Terapia gênica é a escolha ideal para curar muitos erros inatos do metabolismo do fígado. Ex-vivo, vetores de Lentivirus terem sido utilizadas com sucesso no tratamento de muitas doenças hematopoiéticas em seres humanos, sua utilização oferece a expressão do transgene estável devido à capacidade do vetor para integrar o genoma do hospedeiro. Este método demonstra a aplicação ex vivo da terapia do gene dos hepatócitos para uma grande modelo animal de tirosinemia hereditária tipo eu. Este processo consiste em 1) isolamento dos hepatócitos primários do animal doador/beneficiário autólogo, 2) ex vivo entrega de gene via transdução de hepatócitos com um vetor de Lentivirus e 3) autólogo transplante de hepatócitos corrigidos através do portal injeção da veia. Sucesso do método baseia-se geralmente em cima da remoção eficiente e estéril da ressecção hepática, cuidadosa de manipulação do espécime extirpado para isolamento dos hepatócitos viáveis suficientes para transdução re-engrafting, alta porcentagem de células isoladas, e procedimentos cirúrgicos assépticos por toda parte para prevenir a infecção. Falha técnica em qualquer dessas etapas irá resultar em baixo rendimento dos hepatócitos transduzidos viáveis para transplante autólogo ou infecção do animal doador/beneficiário. O modelo de porco de tirosinemia hereditária humana tipo 1 (HT-1) escolhido para esta abordagem é excepcionalmente favorável para tal método, como até mesmo uma pequena porcentagem de enxertia das células corrigidas levará para repovoamento do fígado com células saudáveis com base em um poderoso vantagem seletiva sobre hepatócitos nativo-doentes. Embora esta selecção de crescimento não será verdadeira para todas as indicações, esta abordagem é uma Fundação para expansão em outras indicações e permite a manipulação deste ambiente para tratar doenças adicionais, ambos dentro do fígado e para além dele, enquanto controle para a exposição ao vetor viral e oportunidade para toxicidade fora do alvo e tumorigenicidade.

Introdução

Erros inatos do metabolismo do fígado são uma família de doenças genéticas que afetam coletivamente como muitos como 1 em 800 nascidos vivos¹. Muitas destas doenças são único gene defeitos² e podem ser curadas funcionalmente através da introdução de uma única cópia corrigida do gene afetado em um número suficiente de hepatócitos³. Percentagem efectiva de hepatócitos que precisa ser corrigido varia de acordo com a doença de⁴ e é largamente dependente da natureza da proteína que ele codifica, por exemplo, excretadas proteínas contra citoplasmática. Na maioria dos casos, a eficácia de qualquer tratamento para a doença metabólica é facilmente analisada através da presença de biomarcadores, muitas vezes disponíveis na circulação.
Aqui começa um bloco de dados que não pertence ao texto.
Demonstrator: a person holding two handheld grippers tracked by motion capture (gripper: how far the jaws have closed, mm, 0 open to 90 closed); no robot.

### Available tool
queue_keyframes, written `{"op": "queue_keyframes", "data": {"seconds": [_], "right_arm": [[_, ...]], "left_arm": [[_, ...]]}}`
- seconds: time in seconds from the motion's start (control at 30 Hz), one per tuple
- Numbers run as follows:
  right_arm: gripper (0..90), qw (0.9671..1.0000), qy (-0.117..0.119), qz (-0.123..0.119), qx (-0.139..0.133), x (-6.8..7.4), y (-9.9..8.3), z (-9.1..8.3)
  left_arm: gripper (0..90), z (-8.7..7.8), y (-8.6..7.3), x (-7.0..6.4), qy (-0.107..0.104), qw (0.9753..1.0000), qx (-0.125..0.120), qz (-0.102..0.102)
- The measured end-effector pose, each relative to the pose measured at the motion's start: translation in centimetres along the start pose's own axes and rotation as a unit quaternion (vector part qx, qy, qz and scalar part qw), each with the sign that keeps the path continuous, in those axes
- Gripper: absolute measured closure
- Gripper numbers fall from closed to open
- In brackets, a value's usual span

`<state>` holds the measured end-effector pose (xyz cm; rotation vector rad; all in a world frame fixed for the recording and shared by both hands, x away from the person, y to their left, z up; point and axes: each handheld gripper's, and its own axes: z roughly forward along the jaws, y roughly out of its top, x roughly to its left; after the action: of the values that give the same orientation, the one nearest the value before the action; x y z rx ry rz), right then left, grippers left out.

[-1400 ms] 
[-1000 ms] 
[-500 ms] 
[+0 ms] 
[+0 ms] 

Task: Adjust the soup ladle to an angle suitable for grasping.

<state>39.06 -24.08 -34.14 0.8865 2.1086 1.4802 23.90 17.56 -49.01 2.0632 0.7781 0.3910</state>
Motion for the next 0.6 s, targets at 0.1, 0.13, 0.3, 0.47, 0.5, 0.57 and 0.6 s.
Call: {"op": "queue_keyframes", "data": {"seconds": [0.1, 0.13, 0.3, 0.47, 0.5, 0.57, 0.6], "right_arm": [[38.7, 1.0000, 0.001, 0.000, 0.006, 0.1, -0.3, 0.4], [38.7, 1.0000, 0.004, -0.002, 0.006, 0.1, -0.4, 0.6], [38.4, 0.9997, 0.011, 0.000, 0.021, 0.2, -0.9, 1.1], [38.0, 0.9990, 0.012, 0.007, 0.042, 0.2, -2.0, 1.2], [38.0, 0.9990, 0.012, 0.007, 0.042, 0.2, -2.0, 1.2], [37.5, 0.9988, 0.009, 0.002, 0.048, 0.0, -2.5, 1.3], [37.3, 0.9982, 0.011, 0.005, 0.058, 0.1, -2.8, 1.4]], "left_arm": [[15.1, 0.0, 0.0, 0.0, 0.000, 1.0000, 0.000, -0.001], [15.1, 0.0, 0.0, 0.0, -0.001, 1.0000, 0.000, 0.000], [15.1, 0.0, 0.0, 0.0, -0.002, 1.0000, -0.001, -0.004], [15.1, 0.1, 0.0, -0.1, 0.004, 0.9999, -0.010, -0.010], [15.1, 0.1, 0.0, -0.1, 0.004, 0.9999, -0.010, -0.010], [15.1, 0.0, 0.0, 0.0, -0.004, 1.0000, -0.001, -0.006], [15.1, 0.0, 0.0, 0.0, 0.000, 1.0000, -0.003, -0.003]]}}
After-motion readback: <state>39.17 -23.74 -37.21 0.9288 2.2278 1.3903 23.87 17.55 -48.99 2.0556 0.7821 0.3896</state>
HT-1 é um erro inato do metabolismo do fígado que resulta de um defeito no fumarylacetoacetate hidrolase (FAH)⁵, a última etapa enzimática em tirosina metabolismo⁶. Deficiência de FAH conduz a compilação de metabólitos tóxicos no fígado que pode causar morte e insuficiência hepática aguda ou na forma crônica da doença pode causar cirrose e carcinoma hepatocelular. Clinicamente, a doença é gerenciada pela administração de 2-(2-nitro-4-trifluoromethylbenzoyl)-1,3-cyclohexanedione (NTBC), um inibidor de pequenas moléculas de uma enzima montante de FAH no metabolismo da tirosina. A doença fornece um ambiente ideal testar métodos de terapia de gene, como correção de sucesso de até mesmo um pequeno número de hepatócitos eventualmente resultará no repovoamento do fígado inteiro com células corrigidas em modelos animais pequenos e grandes ^{7 , 8}. isso ocorre porque corrigido as células têm uma vantagem de sobrevivência profunda sobre células não corrigidas devido ao acúmulo de metabólitos tóxicos no último. A perda de hepatócitos não corrigidas permite a expansão seletiva dos hepatócitos corrigidos consistente com a capacidade regenerativa do fígado. Tratamento pode ser seguido facilmente medindo a diminuição nos níveis de tirosina e succinylacetone após transplante circulante.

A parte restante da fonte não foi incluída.